[WHAT TO PRODUCE]
Leave every image out, and return the rest of the data word for word.

** INFORMATION SUPPLIED follows **

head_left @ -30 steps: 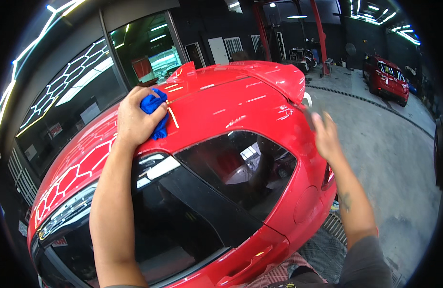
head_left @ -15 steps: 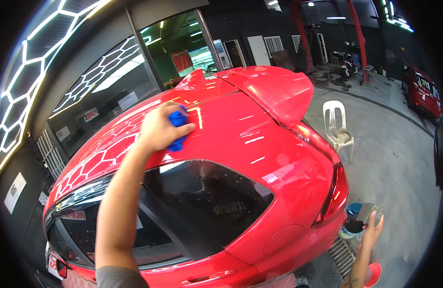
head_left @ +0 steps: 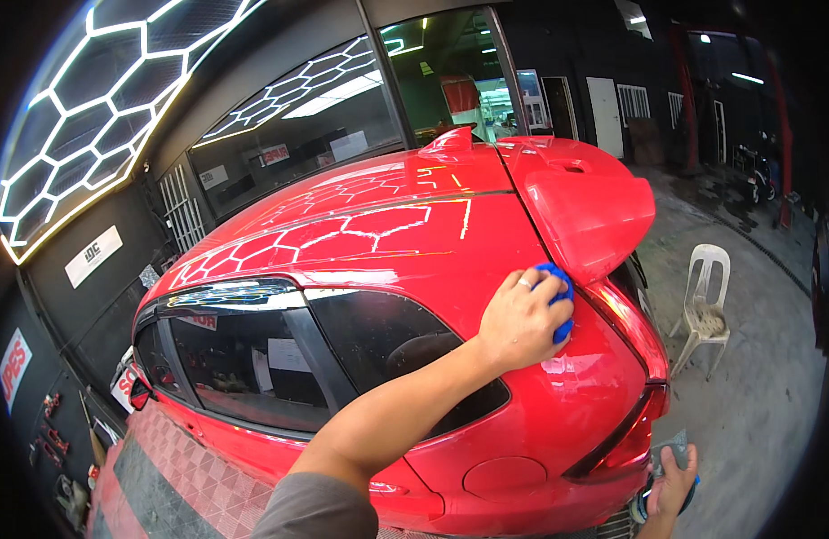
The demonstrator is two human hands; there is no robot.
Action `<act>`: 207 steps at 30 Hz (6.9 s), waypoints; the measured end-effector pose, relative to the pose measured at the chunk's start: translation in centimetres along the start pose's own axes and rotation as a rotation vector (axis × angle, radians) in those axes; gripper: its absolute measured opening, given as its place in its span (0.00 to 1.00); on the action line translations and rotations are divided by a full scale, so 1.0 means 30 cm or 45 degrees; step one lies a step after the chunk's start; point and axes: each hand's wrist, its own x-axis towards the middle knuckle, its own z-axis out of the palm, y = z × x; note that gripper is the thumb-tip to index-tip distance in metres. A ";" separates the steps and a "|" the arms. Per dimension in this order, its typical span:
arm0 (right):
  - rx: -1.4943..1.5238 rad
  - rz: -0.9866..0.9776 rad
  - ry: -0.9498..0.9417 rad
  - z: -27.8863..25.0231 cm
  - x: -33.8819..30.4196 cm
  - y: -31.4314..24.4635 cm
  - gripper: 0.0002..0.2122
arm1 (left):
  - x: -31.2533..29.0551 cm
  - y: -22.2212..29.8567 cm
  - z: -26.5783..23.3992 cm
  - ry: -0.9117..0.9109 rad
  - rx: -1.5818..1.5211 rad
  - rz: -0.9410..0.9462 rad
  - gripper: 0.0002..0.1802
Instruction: The person wipes the rear roof and trunk area of a red car using a blue microfiber cloth and a small green abrasive pad. They alternate between wiping with the cloth and rubbing with the pad, occasionally dipping the cloth into a bucket of water.
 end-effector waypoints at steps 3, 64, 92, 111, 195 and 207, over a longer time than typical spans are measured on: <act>0.235 0.175 -0.060 0.228 -0.055 -0.089 0.24 | -0.004 -0.040 -0.060 0.002 0.054 0.035 0.11; -1.892 -1.441 -0.715 1.406 0.376 -0.297 0.25 | -0.151 -0.912 -0.516 0.036 0.230 -1.019 0.27; -1.891 -1.514 -0.640 1.304 0.309 -0.329 0.24 | -0.105 -0.855 -0.526 -0.067 0.323 -1.061 0.27; -1.826 -1.391 -0.710 1.581 0.426 -0.376 0.25 | -0.065 -0.866 -0.538 -0.040 0.447 -1.100 0.30; -1.798 -1.334 -0.702 2.351 -0.231 -0.139 0.15 | -0.403 -1.158 -0.899 -0.115 0.334 -0.989 0.33; -1.970 -1.042 -0.336 1.760 0.299 -0.374 0.20 | -0.400 -1.149 -0.874 0.089 0.308 -0.866 0.24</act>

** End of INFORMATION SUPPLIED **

[EXPECTED ANSWER]
head_left @ -30 steps: 
head_left @ -15 steps: 
head_left @ +0 steps: 
The demonstrator is two human hands; there is no robot.
Action `<act>`: 207 steps at 30 Hz (6.9 s), waypoints; the measured end-effector pose, relative to the pose measured at the chunk's start: translation in centimetres along the start pose's own axes and rotation as a rotation vector (axis × angle, radians) in those axes; gripper: its absolute measured opening, given as its place in its span (0.00 to 1.00); on the action line translations and rotations are divided by a full scale, so 1.0 means 30 cm or 45 degrees; step one lies a step after the chunk's start; point and axes: each hand's wrist, its own x-axis towards the middle knuckle, its own z-axis out of the palm, y = z × x; note that gripper is the thumb-tip to index-tip distance in metres. A ";" separates the steps and a "|" the arms. Per dimension in this order, its typical span:
arm0 (right):
  - rx: -1.4943..1.5238 rad
  - rz: -0.9866..0.9776 rad
  - ry: -0.9498..0.9417 rad
  - z: -27.8863..25.0231 cm
  - x: -33.8819..30.4196 cm
  - y: -31.4314..24.4635 cm
  - gripper: 0.0002..0.2122
arm1 (left):
  - x: -31.2533..29.0551 cm
  - y: -22.2212..29.8567 cm
  - z: -26.5783..23.3992 cm
  - ry: -0.9117..0.9109 rad
  - rx: -1.5818..1.5211 rad
  - rz: -0.9410..0.9462 rad
  - gripper: 0.0002..0.1802
Instruction: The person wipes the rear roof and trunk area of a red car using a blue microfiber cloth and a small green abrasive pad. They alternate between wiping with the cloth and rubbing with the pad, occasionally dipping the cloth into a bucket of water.
 end-effector waypoints at steps 3, 64, 92, 111, 195 and 207, over a longer time than typical spans are measured on: <act>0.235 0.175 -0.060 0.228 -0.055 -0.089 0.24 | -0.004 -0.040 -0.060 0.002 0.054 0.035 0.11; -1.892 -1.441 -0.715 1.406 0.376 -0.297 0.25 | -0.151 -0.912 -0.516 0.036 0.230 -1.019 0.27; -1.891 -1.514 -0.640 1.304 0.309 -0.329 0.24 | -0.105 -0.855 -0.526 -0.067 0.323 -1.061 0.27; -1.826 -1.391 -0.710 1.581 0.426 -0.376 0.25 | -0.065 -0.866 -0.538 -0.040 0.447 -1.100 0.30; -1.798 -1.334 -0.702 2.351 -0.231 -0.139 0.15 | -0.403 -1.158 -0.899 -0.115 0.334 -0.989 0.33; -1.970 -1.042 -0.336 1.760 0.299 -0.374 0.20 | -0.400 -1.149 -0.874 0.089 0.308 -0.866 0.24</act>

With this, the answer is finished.